Exercise prompt = Scan the data, and whenever a line contains "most", copy it.

• • • • •

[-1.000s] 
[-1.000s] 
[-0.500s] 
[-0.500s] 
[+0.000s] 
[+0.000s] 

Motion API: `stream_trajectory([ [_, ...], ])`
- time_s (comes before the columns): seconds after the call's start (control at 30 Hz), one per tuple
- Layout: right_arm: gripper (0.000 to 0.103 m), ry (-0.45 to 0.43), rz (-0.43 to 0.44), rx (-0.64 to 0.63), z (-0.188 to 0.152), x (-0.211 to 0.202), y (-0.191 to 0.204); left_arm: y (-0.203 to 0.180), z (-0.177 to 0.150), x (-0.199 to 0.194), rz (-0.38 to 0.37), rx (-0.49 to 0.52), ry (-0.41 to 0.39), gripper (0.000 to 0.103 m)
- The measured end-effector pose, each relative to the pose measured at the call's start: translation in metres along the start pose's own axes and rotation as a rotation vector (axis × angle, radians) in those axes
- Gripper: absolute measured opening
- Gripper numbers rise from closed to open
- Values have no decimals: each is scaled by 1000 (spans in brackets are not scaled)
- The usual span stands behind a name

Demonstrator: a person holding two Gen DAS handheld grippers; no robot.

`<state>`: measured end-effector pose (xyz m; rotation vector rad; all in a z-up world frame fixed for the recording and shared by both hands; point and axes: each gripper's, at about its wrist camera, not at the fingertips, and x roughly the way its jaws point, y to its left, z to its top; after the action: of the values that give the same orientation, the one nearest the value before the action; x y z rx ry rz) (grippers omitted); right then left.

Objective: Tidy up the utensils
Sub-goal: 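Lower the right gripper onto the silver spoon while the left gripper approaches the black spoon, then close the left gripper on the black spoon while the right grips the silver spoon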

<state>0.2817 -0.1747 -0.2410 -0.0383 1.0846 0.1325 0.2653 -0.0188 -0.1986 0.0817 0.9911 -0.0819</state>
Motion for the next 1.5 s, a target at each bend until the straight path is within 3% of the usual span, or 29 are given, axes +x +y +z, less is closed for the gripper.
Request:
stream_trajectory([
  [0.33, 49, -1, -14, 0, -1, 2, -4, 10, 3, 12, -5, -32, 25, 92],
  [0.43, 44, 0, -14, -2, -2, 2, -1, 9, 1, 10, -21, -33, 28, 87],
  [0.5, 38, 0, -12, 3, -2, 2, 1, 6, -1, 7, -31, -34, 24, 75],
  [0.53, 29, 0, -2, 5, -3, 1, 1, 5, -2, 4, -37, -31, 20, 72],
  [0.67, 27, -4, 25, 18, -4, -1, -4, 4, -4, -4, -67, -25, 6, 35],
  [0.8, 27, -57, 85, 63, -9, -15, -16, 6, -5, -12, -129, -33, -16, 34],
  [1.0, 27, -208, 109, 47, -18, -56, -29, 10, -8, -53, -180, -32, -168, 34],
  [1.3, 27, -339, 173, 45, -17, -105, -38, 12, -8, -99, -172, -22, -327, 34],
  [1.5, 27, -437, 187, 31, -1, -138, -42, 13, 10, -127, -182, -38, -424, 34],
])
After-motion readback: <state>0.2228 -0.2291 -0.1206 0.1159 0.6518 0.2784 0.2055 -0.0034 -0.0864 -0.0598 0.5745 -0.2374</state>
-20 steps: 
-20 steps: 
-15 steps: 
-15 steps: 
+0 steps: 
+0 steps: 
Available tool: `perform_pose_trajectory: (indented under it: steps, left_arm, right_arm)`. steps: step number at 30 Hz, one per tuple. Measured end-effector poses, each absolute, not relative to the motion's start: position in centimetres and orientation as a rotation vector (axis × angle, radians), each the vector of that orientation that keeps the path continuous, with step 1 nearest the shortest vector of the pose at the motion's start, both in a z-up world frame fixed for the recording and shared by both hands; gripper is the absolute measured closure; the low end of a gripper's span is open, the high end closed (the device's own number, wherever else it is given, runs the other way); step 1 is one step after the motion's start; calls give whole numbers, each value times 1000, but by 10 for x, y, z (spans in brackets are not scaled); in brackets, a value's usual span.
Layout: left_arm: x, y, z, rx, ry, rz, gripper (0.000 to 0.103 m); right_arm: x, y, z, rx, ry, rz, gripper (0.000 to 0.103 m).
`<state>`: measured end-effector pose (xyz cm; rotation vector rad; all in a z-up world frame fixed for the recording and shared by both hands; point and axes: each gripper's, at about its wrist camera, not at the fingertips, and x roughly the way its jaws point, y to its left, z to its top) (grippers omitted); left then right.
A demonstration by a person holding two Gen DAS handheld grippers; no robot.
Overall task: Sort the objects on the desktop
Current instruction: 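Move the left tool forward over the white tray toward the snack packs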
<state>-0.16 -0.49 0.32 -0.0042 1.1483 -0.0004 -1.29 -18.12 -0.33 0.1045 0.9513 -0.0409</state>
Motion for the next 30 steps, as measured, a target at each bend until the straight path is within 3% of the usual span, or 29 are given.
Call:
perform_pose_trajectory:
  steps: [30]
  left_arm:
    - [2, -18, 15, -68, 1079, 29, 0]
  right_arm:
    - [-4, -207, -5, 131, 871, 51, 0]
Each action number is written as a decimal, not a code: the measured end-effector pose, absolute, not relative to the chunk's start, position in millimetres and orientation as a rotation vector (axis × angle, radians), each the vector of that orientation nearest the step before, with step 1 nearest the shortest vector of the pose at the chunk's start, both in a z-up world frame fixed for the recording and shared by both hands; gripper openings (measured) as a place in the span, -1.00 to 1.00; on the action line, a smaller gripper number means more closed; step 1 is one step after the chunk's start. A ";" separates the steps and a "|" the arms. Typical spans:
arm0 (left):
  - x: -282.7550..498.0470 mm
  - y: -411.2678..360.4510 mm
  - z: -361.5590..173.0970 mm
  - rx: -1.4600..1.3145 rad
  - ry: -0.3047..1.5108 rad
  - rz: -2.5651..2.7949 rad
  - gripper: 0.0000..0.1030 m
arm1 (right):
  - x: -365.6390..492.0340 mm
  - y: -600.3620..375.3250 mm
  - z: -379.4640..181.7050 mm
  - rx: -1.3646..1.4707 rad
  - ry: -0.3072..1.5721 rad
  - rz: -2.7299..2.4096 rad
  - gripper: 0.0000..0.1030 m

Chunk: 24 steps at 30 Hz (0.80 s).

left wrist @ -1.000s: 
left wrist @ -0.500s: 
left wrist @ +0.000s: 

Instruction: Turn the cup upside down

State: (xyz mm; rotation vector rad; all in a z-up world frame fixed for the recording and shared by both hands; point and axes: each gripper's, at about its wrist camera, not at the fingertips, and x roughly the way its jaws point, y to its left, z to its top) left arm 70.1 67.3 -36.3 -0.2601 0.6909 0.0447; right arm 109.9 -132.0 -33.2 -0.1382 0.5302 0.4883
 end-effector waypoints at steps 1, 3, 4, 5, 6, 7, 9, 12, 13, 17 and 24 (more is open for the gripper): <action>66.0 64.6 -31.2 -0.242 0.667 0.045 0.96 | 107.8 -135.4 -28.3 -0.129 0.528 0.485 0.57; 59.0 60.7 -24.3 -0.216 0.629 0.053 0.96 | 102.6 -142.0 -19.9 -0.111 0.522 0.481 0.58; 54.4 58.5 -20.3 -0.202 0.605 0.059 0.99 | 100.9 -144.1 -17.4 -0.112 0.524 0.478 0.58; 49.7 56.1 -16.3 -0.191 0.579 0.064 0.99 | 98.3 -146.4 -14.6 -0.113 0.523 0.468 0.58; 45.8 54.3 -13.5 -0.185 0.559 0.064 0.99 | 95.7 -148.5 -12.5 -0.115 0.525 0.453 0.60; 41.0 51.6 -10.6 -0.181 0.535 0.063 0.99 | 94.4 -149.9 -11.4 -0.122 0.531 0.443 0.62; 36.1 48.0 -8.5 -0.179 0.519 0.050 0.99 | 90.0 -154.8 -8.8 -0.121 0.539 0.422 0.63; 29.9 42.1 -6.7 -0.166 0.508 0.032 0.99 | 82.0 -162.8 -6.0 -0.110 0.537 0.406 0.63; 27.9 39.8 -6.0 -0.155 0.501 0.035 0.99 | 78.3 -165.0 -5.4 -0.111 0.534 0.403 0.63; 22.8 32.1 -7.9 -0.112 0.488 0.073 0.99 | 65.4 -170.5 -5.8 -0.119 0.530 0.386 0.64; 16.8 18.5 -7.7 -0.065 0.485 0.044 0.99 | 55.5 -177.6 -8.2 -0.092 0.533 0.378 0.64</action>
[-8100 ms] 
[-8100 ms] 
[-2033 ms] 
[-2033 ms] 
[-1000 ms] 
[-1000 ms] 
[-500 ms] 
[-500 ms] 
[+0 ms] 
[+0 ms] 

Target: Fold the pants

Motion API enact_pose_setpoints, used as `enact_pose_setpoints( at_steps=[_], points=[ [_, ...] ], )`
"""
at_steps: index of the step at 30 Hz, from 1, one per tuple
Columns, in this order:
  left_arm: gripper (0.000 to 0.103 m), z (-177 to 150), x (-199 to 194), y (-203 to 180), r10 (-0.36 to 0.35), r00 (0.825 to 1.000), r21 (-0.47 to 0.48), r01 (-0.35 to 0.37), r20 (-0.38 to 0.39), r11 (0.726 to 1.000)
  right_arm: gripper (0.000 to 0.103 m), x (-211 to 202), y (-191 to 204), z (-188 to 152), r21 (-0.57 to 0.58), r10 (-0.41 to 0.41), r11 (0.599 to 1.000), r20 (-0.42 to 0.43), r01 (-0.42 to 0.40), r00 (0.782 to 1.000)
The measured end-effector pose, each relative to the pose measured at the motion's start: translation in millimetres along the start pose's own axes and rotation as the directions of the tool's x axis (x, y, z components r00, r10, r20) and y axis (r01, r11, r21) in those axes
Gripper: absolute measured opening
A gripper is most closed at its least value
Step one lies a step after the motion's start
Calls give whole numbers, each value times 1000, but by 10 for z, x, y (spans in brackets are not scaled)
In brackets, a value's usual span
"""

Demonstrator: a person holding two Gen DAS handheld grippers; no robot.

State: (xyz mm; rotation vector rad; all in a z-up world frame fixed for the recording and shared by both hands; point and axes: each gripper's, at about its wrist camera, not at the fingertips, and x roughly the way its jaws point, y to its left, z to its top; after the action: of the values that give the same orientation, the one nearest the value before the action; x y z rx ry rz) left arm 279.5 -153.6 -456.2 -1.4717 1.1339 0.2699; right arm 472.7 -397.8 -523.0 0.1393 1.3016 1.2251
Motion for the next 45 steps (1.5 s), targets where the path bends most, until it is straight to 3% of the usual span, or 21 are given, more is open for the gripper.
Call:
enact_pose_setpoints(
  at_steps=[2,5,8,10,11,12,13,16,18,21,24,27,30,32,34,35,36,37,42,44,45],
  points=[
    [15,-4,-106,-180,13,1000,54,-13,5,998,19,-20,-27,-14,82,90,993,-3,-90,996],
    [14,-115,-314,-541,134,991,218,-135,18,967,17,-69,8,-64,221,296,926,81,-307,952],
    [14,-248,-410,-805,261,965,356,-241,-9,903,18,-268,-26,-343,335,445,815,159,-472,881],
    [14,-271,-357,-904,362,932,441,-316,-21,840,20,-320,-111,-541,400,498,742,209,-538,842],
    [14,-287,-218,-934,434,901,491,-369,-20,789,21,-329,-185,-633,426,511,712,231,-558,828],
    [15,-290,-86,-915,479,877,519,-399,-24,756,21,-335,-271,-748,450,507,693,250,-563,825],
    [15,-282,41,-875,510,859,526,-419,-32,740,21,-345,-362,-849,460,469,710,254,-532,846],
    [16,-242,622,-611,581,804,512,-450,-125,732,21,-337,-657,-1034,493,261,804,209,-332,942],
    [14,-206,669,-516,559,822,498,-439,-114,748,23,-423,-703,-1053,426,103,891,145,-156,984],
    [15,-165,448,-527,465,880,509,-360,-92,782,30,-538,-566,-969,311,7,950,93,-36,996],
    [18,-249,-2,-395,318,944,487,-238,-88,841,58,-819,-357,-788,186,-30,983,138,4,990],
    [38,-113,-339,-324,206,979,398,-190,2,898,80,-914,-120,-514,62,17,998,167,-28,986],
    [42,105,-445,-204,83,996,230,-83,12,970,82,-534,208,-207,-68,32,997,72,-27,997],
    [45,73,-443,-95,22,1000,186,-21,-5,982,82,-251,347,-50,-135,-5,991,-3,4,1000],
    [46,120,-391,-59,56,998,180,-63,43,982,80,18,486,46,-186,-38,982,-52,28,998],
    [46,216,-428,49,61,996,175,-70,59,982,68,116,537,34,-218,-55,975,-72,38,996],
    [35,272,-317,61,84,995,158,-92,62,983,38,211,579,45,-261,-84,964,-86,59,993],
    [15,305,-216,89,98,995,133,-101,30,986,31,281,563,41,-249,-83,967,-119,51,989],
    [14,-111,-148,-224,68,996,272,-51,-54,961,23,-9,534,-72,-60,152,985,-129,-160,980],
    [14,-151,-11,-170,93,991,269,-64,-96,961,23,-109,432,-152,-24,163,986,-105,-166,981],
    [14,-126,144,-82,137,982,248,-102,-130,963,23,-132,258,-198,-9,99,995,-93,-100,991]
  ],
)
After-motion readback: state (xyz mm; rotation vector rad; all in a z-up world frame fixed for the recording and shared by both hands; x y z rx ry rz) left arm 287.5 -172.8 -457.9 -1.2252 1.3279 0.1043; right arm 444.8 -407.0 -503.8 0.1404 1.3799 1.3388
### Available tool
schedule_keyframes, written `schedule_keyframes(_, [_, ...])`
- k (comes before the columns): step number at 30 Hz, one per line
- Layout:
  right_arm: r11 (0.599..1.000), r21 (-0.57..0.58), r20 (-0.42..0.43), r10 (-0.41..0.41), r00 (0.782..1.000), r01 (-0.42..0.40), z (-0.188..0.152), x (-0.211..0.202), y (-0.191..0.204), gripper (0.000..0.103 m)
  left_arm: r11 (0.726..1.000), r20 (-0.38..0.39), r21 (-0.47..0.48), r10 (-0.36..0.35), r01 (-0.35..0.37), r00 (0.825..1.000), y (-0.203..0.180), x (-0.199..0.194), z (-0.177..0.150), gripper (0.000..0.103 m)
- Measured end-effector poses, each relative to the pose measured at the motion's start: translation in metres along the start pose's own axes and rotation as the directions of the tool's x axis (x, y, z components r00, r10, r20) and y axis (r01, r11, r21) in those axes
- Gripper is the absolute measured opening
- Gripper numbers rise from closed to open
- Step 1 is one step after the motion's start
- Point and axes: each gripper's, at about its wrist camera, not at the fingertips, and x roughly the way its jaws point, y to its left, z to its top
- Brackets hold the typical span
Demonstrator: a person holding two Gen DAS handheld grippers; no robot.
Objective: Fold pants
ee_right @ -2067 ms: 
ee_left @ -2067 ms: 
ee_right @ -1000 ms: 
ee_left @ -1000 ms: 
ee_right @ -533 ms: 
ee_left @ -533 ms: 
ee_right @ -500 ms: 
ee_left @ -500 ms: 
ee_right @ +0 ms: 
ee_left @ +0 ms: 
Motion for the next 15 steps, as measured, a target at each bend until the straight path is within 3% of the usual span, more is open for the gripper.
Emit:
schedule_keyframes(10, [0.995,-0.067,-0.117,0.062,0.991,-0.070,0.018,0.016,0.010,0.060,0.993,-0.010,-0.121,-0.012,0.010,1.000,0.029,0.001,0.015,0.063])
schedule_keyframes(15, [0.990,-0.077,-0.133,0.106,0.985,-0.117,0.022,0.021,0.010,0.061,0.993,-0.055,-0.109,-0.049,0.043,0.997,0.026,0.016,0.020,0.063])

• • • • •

Reply =
A gripper is most closed at its least value
Motion for the next 45 steps (1.5 s), targets where the path bends most, until it is straight to 3% of the usual span, or 21 are given, more is open for the gripper.

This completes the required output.